An imbalance between work needs and personal needs is common in the medical profession.
Physicians who experience lower work-life integration tend to be women, single, 35 or older, and work more hours and call nights, a recent research article indicates.
Work-life integration—specifically an imbalance between work needs and personal needs—is associated with physician burnout. Physicians reported high levels of burnout before the coronavirus pandemic, and physician burnout has likely worsened during the pandemic.
"Work-life integration is strongly related to burnout—even more so than a lot of the typical demographic factors that are commonly considered drivers of burnout such as gender and age. In contrast to demographic factors, work-life integration directly impacts whether individuals are putting their work needs ahead of their personal needs," Daniel Tawfik, MD, MS, lead author of the recent research article and an instructor in the Department of Pediatrics at Stanford University School of Medicine in Stanford, California, told HealthLeaders.
The research article, which was published by JAMA Network Open, is based on information collected from more than 4,300 physicians. Work-life integration was measured with an 8-item scale, with scores ranging from 0 to 100 and higher scores signifying better work-life integration (WLI).
The study includes several key data points:
- Female physicians had a worse mean WLI score than male physicians (52 versus 57)
- A lower work-life integration score was associated with being 35 or older, single, working more hours, and more call nights
- Medical specialties associated with low work-life integration included emergency medicine, urology, general surgery, anesthesiology, and family medicine
- The largest gender disparities were observed in physicians who were 45 to 54 years old
"Poor WLI may have adverse effects on physicians and their families at multiple levels, highlighting the urgency of addressing these disparities. Women are more likely to experience burnout, which may be largely attributable to differences in professional characteristics and satisfaction with WLI," the research article's co-authors wrote.
Improving work-life integration
There are five actions that healthcare organizations can take to improve physician WLI, the research article says.
1. Increase physician control of scheduling
Although the most appropriate approach to scheduling will vary by healthcare organization, specialty, and work setting, there are some strategies that can be widely successful, Tawfik says.
"One approach is promoting a culture where any non-time-sensitive items can be addressed flexibly—either after hours if that works best for the individual or the next day if that is better for them. For outpatient specialties, there can be improved flexibility for clinic appointments while taking into account the needs of other clinic staff. One other idea is making sure there are sufficient personnel and resources, so that physicians can reduce their work hours when needed without having to worry that they are putting their colleagues under excess burden or putting their patients at risk of not having enough access to care," he says.

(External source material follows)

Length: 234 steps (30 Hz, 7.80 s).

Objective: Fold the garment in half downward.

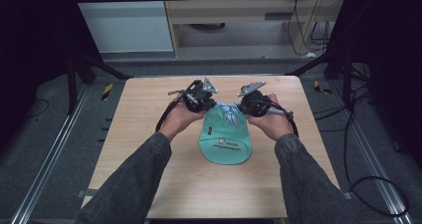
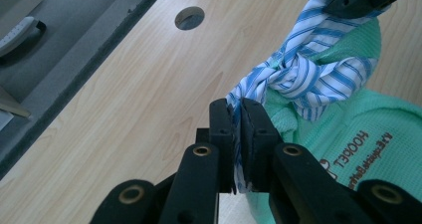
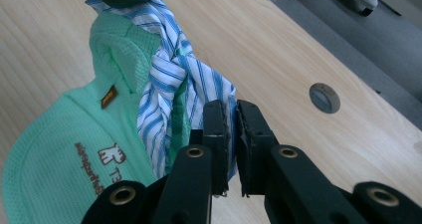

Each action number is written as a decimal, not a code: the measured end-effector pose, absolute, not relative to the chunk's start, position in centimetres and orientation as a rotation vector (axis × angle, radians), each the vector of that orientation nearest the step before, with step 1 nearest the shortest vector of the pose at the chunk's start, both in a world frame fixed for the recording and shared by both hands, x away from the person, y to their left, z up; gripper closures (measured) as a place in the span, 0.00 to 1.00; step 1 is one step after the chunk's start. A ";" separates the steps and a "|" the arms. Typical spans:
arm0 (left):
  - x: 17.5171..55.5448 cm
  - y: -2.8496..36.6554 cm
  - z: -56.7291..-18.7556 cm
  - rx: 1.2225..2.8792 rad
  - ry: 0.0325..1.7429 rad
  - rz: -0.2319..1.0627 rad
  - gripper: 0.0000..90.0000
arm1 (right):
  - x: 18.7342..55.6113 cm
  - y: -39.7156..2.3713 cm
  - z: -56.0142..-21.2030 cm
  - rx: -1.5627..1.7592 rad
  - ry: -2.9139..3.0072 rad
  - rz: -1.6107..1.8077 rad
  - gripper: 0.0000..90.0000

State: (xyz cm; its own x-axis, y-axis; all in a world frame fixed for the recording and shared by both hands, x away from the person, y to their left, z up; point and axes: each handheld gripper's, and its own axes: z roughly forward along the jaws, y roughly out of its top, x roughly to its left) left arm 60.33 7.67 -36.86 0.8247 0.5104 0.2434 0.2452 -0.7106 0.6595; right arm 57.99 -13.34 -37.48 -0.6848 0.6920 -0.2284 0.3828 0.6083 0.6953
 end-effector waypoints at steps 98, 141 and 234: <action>49.1 10.4 -45.4 2.327 0.474 0.384 0.92 | 46.3 -14.0 -44.2 0.675 2.476 0.872 0.92; 46.8 10.8 -48.2 2.395 0.370 0.346 0.94 | 43.4 -14.0 -47.6 0.667 2.577 0.876 0.96; 58.7 20.0 -50.7 2.145 1.053 0.478 0.05 | 56.0 -23.0 -51.1 1.589 1.932 0.833 0.02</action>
State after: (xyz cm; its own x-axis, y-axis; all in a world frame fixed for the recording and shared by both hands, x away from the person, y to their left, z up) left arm 58.71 20.05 -50.72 0.6033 0.7971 0.0243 0.5429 -0.4329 0.7196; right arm 56.00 -23.04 -51.13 -0.1942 0.9810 0.0022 0.6753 0.1320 0.7256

2. Improve practice efficiency
To boost WLI, one area that is especially promising is reducing clerical burden for physicians, Tawfik says.
"For example, over the past several years, many clinics have introduced scribes, who are individuals who are specially trained to document clinical encounters. This provides timely documentation of encounters, reduces some of the clerical workload on physicians, and may improve the billing accuracy for clinics. Overall, studies that have looked at the introduction of scribes have been promising at improving physician efficiency and quality," he says.
Electronic health records are another prime opportunity to improve practice efficiency, Tawfik says. "Physicians can customize electronic health records to make EHRs work more efficiently for them. Physicians should also be afforded the time to learn how to use their EHRs most efficiently."
3. Decrease gender disparities in compensation, retention, and promotions
It will take a concerted effort to increase compensation, retention, and promotions for female physicians, Tawfik says.
"Women physicians have an uphill battle for many reasons. The culture of medicine has been male dominated for a long time, plus there are gender disparities in the medical workforce that have existed for a long time. Although there has been some progress made recently, we are still a long way from achieving equity. So, healthcare organizations need to recognize that women physicians are coming from a position of disadvantage and recognize that they need to prioritize women when they are recruiting new physicians and when they are evaluating physicians for promotion," he says.
4. Establish gender-specific mentorship, coaching, and networking
There are interventions that healthcare organizations can implement to level the playing field for female physicians, Tawfik says.
"It will be very important for mentorship, coaching, and networking to go hand-in-hand with promoting women to leadership positions and introducing larger systemic changes. Gender specific mentorship and coaching can provide more rapid benefits than the systemic changes that will take a while to achieve. Some of the important steps will be identifying women physicians who have been successful at navigating the system and advocating for change," he says.
5. Provide childcare
Healthcare organizations can improve physician WLI by offering childcare, the research article's co-authors wrote. "On-site or other readily accessible high quality backup childcare may also reduce gender disparities among physician-parents, particularly for holidays or for prolonged school closures such as experienced during the COVID-19 pandemic in 2020."
Christopher Cheney is the senior clinical care editor at HealthLeaders.
In a recent study, female physicians had a worse mean work-life integration score than male physicians.
A lower work-life integration score also was associated with being 35 or older, single, working more hours, and more call nights.
Medical specialties associated with low work-life integration included emergency medicine, urology, general surgery, anesthesiology, and family medicine.